The core of the quadcopter remains the same - original ESC, original flight controller, original 1104 7500kv motors. The bearings on the motors are a little noisy now but no detriment to flight. especially with the modern filtering available on beta and butterflight.
My original review quad was kindly provided by Gearbest but is also available now from Full Speed RC's own website. Full Speed is a little more expensive but offers an excellent customisation service. Speaking of Full Speed the proprieters are pilots and test their products a lot before release - it's no accident they have good products. The Leader 120 is available at Gearbest here and FullSpeed RC here. It sells for anywhere between $100 and $130 depending on sales, discounts.
So what have I changed in the last year?
The Leader 120 ships with a VM2751 CMOS AIO cam and while ok for a whoop I don't think it does the Leader 120 justice given the speeds you can move at. I cannot emphasise enough how much an improvement the FPV system makes. Choose any camera you like, mine happens to have an HGLRC elf as that is what I had available at the time. Now there are many options, my personaly favourite is the Arrow Micro Pro - a 4:3 CCD cam which has an excellend image and can often be had for $20. For the VTX I personally use the Fullspeed FSD-TX200. This has proven to be an excellent long term reliable vtx that mounts easily to the back of the camera. There is no smart audio but then again you can get it for only $11. If smart audio is a must for you I'd recommend FullSpeed's new FSD-TX600 or the AKK FX3 ultimate.
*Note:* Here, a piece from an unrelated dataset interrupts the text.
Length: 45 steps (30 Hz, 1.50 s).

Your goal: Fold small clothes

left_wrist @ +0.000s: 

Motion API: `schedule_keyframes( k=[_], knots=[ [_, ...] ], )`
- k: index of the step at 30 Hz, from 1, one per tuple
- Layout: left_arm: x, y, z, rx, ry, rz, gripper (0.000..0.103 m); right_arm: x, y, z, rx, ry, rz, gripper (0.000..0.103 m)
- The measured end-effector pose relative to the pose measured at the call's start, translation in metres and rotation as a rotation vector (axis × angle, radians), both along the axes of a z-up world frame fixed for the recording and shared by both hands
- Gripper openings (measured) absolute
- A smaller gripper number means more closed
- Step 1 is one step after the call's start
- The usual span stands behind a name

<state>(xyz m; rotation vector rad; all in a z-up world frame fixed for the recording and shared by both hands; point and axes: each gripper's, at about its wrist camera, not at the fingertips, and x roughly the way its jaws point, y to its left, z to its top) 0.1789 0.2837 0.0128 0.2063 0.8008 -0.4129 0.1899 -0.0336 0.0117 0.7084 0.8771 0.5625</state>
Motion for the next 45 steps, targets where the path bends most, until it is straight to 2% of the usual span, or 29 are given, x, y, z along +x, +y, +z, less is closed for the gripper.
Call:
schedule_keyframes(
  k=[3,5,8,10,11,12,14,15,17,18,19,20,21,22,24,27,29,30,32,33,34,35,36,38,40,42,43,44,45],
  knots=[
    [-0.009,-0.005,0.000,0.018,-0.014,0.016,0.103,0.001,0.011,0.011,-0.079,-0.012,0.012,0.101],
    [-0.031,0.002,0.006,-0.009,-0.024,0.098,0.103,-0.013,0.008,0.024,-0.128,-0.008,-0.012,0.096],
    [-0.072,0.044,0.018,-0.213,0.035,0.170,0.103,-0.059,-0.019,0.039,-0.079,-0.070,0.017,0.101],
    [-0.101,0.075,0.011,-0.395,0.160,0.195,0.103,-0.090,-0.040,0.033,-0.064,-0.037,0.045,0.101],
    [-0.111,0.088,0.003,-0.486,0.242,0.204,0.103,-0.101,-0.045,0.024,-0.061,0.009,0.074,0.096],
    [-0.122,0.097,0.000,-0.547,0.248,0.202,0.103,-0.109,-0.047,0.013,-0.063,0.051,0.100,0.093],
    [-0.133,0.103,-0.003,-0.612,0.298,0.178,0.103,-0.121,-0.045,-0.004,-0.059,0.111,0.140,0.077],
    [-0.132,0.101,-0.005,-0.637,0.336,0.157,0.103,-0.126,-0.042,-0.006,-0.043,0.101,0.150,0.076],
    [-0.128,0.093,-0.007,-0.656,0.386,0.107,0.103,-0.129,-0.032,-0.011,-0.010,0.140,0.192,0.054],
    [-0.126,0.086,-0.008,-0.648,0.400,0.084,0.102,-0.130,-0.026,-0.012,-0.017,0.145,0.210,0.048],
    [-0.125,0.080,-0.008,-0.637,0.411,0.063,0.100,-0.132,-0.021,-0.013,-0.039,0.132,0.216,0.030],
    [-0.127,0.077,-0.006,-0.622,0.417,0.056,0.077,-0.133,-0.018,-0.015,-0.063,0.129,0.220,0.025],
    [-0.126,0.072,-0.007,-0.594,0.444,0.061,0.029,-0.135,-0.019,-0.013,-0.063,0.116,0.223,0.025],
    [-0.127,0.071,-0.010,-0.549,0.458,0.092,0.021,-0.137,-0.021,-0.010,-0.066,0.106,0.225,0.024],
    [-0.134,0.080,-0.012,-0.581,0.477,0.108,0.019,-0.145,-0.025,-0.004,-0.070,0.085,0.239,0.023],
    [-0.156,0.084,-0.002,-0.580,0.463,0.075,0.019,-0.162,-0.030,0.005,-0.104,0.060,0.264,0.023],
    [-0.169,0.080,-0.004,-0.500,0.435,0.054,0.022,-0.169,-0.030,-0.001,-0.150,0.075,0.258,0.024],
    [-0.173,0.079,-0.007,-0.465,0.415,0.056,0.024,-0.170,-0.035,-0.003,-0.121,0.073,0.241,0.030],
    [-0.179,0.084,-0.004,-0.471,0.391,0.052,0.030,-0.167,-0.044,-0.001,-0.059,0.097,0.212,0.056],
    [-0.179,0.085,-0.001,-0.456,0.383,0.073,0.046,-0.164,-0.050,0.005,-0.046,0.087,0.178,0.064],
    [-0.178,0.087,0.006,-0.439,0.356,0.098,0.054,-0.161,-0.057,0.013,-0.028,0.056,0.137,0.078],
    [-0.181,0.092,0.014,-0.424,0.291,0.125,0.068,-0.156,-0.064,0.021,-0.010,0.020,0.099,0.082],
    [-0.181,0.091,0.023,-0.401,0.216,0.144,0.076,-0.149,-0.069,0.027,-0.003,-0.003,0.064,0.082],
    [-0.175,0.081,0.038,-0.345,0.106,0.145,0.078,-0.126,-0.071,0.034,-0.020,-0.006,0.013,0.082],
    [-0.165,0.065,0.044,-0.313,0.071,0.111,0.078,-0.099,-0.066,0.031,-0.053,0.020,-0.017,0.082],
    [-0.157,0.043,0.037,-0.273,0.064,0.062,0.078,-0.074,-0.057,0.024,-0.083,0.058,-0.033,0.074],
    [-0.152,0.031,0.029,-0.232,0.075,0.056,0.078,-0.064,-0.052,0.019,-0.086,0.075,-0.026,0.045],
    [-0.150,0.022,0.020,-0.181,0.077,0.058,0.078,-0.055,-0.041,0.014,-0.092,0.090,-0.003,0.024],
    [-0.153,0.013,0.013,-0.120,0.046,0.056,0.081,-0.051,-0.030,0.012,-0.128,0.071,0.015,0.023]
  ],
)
I've made a full article on the install here but with one recent change that has made this much more robust (see picture below).
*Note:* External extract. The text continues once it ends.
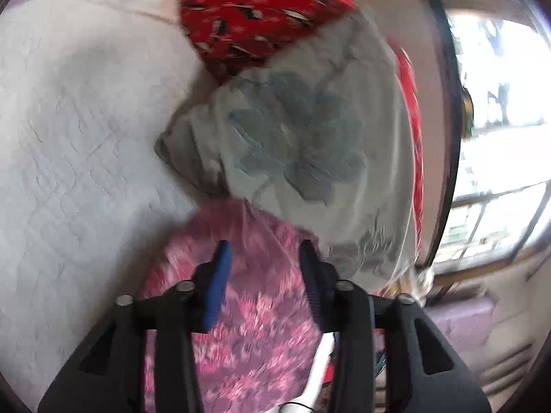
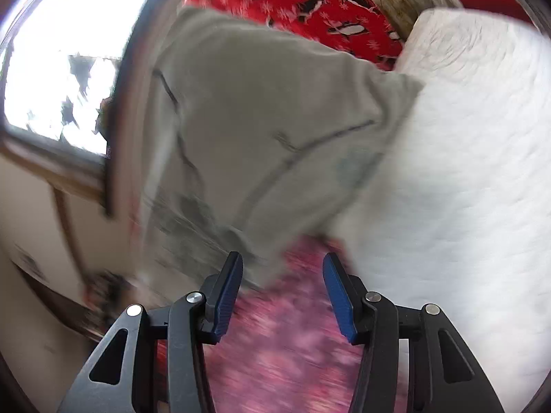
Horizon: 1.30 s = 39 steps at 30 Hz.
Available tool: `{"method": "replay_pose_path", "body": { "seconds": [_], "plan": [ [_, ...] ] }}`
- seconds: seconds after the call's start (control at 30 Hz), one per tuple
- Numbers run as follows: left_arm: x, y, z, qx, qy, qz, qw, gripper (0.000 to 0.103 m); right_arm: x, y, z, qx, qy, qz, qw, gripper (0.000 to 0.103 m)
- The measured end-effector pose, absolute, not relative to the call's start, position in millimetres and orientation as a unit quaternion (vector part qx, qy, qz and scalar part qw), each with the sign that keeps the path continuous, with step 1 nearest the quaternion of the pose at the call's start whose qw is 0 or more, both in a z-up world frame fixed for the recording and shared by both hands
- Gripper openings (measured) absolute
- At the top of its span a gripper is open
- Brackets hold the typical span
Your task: Fold small clothes
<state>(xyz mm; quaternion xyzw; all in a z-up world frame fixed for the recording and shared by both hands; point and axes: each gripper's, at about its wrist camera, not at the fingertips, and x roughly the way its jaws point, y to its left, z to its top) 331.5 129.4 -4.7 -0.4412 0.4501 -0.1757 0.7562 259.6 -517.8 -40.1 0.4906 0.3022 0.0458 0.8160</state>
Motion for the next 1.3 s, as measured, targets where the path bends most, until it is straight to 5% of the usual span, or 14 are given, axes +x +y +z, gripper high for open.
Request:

You may have a receiver already but if not I'd recommend the Fullspeed model. They are less than $10 each and are available in DSM or FRSKY. More importantly they weigh less than 1g so help preserve the lightweight aspect of the Leader. Another thing I really like about the Fullspeed nano v2 receiver compared to the FRSKY XM is the fact that RSSI (control link strength) is enabled on aux 5 by default for immediate use in betaflight OSD. Frsky XM and XM+ receivers need to be flashed for this functionality. The Fullspeed FRSKY Nano V2 is available from Fullspeed RC, Banggood or Gearbest.
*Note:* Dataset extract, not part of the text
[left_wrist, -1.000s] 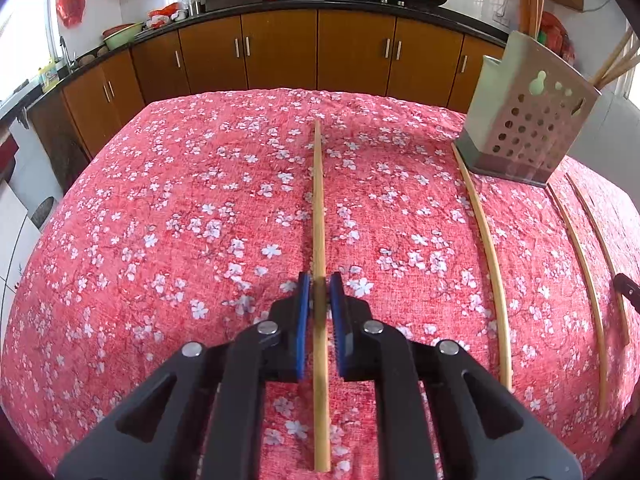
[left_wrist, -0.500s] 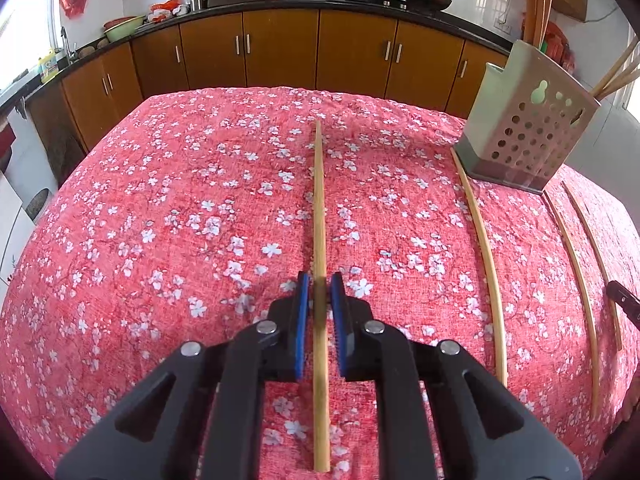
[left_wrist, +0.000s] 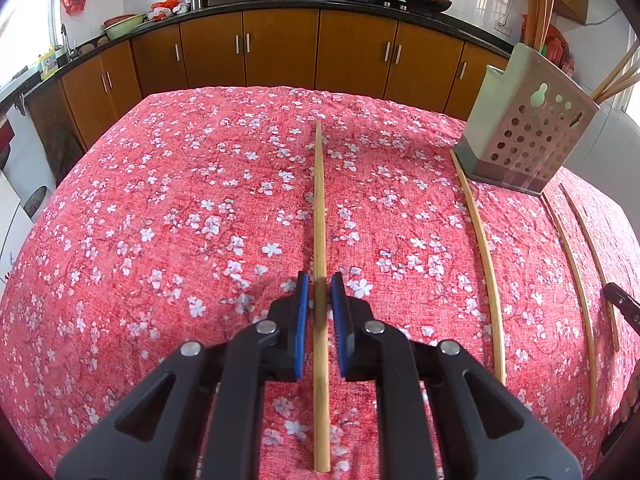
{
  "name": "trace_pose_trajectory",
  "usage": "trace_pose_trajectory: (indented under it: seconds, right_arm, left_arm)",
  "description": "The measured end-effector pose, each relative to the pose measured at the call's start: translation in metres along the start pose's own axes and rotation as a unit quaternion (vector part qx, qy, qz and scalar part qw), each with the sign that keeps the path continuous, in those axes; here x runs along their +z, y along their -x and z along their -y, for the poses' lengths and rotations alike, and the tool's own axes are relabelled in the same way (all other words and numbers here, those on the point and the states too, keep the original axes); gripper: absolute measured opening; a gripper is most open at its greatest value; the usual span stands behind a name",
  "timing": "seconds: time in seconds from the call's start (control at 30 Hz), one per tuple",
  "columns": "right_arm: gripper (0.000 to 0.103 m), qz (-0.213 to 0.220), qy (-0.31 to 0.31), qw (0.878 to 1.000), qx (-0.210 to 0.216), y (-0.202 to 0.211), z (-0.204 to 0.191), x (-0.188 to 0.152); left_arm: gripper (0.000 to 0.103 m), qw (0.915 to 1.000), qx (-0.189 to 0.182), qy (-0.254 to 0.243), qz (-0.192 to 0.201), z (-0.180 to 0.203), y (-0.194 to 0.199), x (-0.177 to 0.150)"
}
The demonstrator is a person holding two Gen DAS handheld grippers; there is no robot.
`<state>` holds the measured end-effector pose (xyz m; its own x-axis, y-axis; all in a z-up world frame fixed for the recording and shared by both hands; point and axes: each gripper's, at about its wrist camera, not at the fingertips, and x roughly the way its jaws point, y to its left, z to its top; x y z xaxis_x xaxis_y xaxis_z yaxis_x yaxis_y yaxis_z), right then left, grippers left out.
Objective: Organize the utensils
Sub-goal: 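Close the right tool on a chopstick while the left tool grasps another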
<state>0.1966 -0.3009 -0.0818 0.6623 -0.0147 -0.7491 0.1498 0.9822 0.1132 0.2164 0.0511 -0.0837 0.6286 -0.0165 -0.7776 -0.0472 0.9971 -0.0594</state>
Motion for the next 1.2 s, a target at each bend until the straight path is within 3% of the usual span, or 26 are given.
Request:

This is a personal choice. The stock 2.8" Kingkong 2840 props are fine but power hungry due to weight and pitch on 2s and almost unusable on 3s. Probably the best alround props is the Gemfan 2540 (@Bangood, @Gearbest) which offers the benefit of grip as in the stock props but at a much better efficiency with marginally more noise as reviewed here. Another option is the Gemfan 3025 twin blade (@Bangood) trimmed down as detailed here. These offer better efficieny again with but with less top speed. I got 9 minutes of flight when using a new 950mah 2s on these props... full review here.
Now running betaflight 3.4.0 which is release candidate at time of writing. Best features for me? Improved filters and much wider PID tuning window. I especially like the throttle limit options that are tied to rates as I think all I get between 90-100% throttle on 3s is noise with more current draw and very little increase in power. I believe my leader originally came with 3.1.7 Low pass and dynamic filtering has improved dramatically since then.
1 year on the Leader120 is surprisingly relevant with a few minor mods. Don't forget that Fullspeed have made minor tweaks throughout the life of this quad - 20a esc upgraded to 28a, FC upgraded with better board layout, UART access and improved BEC. No one has really got a comparable lightweight 2.5" ready to fly that compares - the shift to 1105, 1106, 1107 and even 1108 motors on 2.5" have changed flight characteristics and durability for the worse. Even the Skystars Bolt 120 which looked like Heir to the throne with 4s capbility felt like a porker to fly.
Enjoy this quad if you have it and upgrade at you leisure or not at all. Plenty of options on this community favourite.